Les bons amants deux coeurs en un assemblent, Penser, vouloir, mettent en un désir, Un chemin vont, jamais ne se dessemblent ; Ce que l'un veut, l'autre l'a à plaisir. Point ne les vient jalousie saisir En vrai amour, car de mal n'ont envie Amour est bonne ; jaloux ont male vie.
En telle amour l'un l'autre ne mécroit, Jamais entre eux n'a aucun contredit, Ce que l'un dit, pour vrai l'autre le croit ; Nul refus n'a entre eux, en fait ni dit ; L'un pense bien que l'autre n'a rien dit Que vérité, et que point ne ferait Aucune chose que faire ne devrait.

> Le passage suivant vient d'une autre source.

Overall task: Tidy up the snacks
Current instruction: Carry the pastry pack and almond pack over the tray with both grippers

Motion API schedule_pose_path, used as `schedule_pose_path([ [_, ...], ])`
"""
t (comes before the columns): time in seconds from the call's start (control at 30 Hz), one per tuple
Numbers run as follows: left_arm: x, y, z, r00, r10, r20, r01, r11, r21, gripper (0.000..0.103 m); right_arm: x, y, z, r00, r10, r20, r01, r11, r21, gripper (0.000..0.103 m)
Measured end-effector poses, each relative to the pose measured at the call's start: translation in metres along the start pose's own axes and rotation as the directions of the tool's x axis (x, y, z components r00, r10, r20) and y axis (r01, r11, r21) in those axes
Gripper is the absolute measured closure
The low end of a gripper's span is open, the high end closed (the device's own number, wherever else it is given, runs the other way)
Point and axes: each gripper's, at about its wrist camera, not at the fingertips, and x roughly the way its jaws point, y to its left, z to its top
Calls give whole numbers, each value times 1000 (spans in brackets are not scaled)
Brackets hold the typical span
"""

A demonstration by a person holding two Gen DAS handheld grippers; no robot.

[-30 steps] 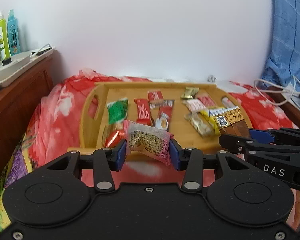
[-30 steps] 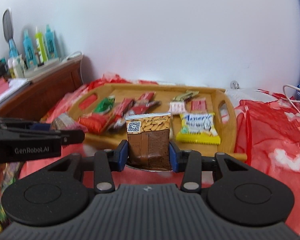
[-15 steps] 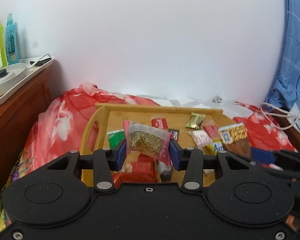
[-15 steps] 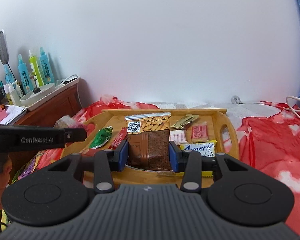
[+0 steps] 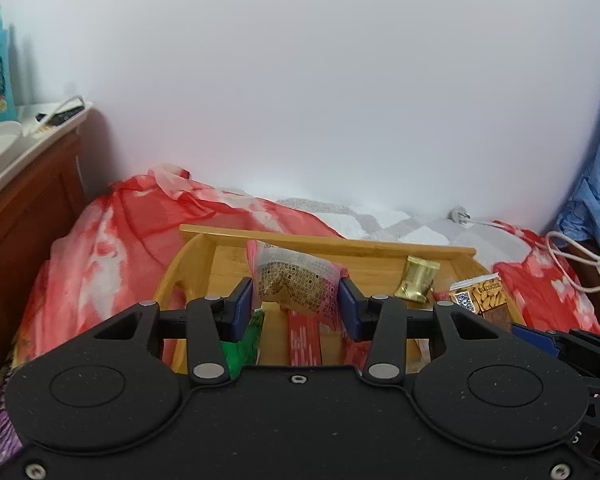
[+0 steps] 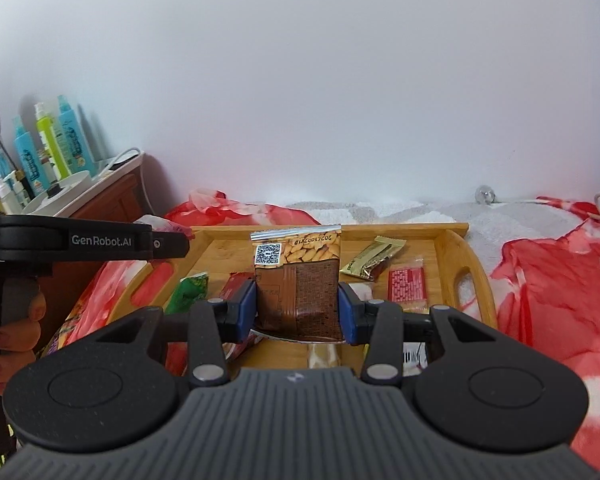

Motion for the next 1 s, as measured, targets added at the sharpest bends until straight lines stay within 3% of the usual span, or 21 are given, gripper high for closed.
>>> schedule_pose_path([
  [0.3, 53, 8, 9, 999, 33, -36, -34, 999, -26, 61, 56, -12, 26, 998, -1, -63, 3, 1000, 23, 56],
  [0.6, 86, 10, 1, 996, 57, -67, -56, 998, 15, 61, 103, -8, 23, 993, -16, -118, 17, 1000, 13, 56],
  [1.0, 103, 11, -9, 994, 60, -89, -58, 998, 23, 60, 122, -6, 19, 989, -34, -146, 37, 999, 12, 56],
])
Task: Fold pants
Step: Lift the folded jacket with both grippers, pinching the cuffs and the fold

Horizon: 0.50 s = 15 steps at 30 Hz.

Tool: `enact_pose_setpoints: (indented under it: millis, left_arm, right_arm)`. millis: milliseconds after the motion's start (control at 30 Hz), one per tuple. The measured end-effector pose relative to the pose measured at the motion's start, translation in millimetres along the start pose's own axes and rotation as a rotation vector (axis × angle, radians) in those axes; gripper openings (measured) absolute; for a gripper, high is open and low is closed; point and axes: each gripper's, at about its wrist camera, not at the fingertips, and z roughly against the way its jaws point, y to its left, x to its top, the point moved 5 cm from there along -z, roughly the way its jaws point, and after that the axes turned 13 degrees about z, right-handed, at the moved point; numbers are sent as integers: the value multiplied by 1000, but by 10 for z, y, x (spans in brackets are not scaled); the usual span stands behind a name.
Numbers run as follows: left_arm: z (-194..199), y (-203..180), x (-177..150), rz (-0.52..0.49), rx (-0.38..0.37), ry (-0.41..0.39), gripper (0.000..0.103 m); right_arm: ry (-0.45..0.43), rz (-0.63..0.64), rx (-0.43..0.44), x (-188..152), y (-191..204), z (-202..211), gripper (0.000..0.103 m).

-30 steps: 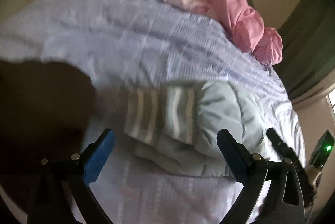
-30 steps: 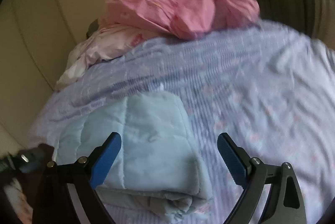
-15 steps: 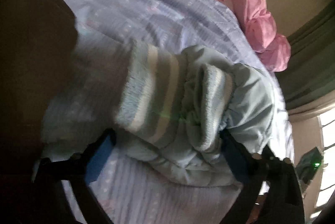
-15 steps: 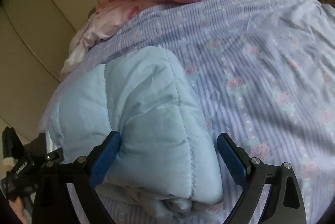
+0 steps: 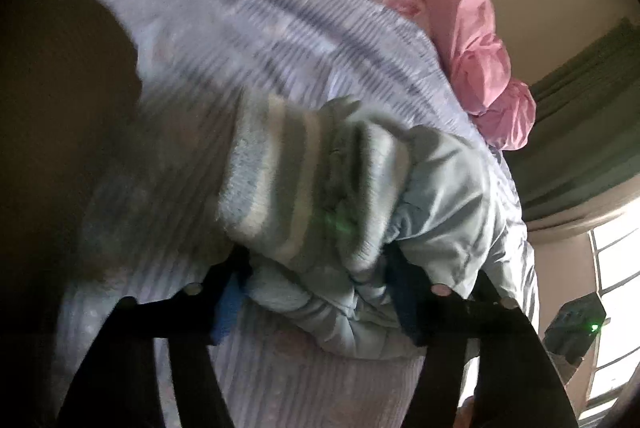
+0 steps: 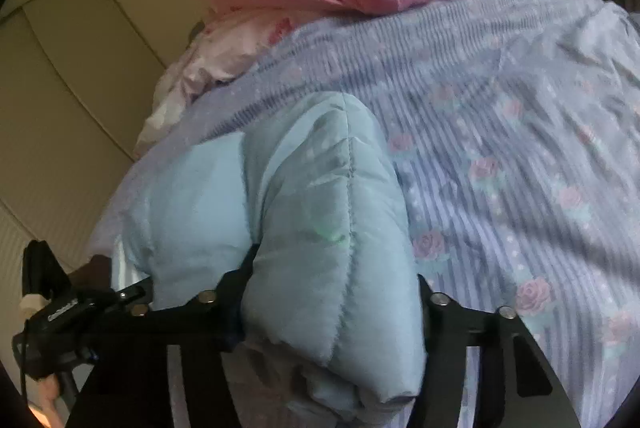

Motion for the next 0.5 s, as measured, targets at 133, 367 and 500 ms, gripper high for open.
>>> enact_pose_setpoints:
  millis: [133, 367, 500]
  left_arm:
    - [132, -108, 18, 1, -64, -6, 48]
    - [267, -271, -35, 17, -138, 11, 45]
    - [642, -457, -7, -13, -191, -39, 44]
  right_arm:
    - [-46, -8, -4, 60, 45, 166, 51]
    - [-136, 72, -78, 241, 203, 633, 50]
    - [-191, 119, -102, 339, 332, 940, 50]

Si par fortune adversité advient A celle dame qui en amour le tient, Ou si malade soudainement devient De meilleur coeur il l'aime et l'entretient ; La douleur d'elle en son coeur il soutient. Plus l'aimera ainsi par vérité, Qu'il ne fera en sa prospérité.
Et si, par mort, l'un d'eux est départi, Le survivant jà autre n'aimera, Ni ne prendra jamais autre parti Car en son coeur l'amour de l'autre aura ; Comment haïr l'ami soudain pourra Ce qu'il aimait de coeur si doucement ! Possible n'est de le faire aucunement.
Voyez la teurtre* , qui tant ce fait escorte ; Quand l'une d'elles sa compagne tôt perd, La survivante toujours sur branche morte Prendra repos en grand regret expert. Chacun connaît que c'est un fait apert Car sa nature à telle amour ouverte Qu'el' ne s'assied plus dessus branche verte.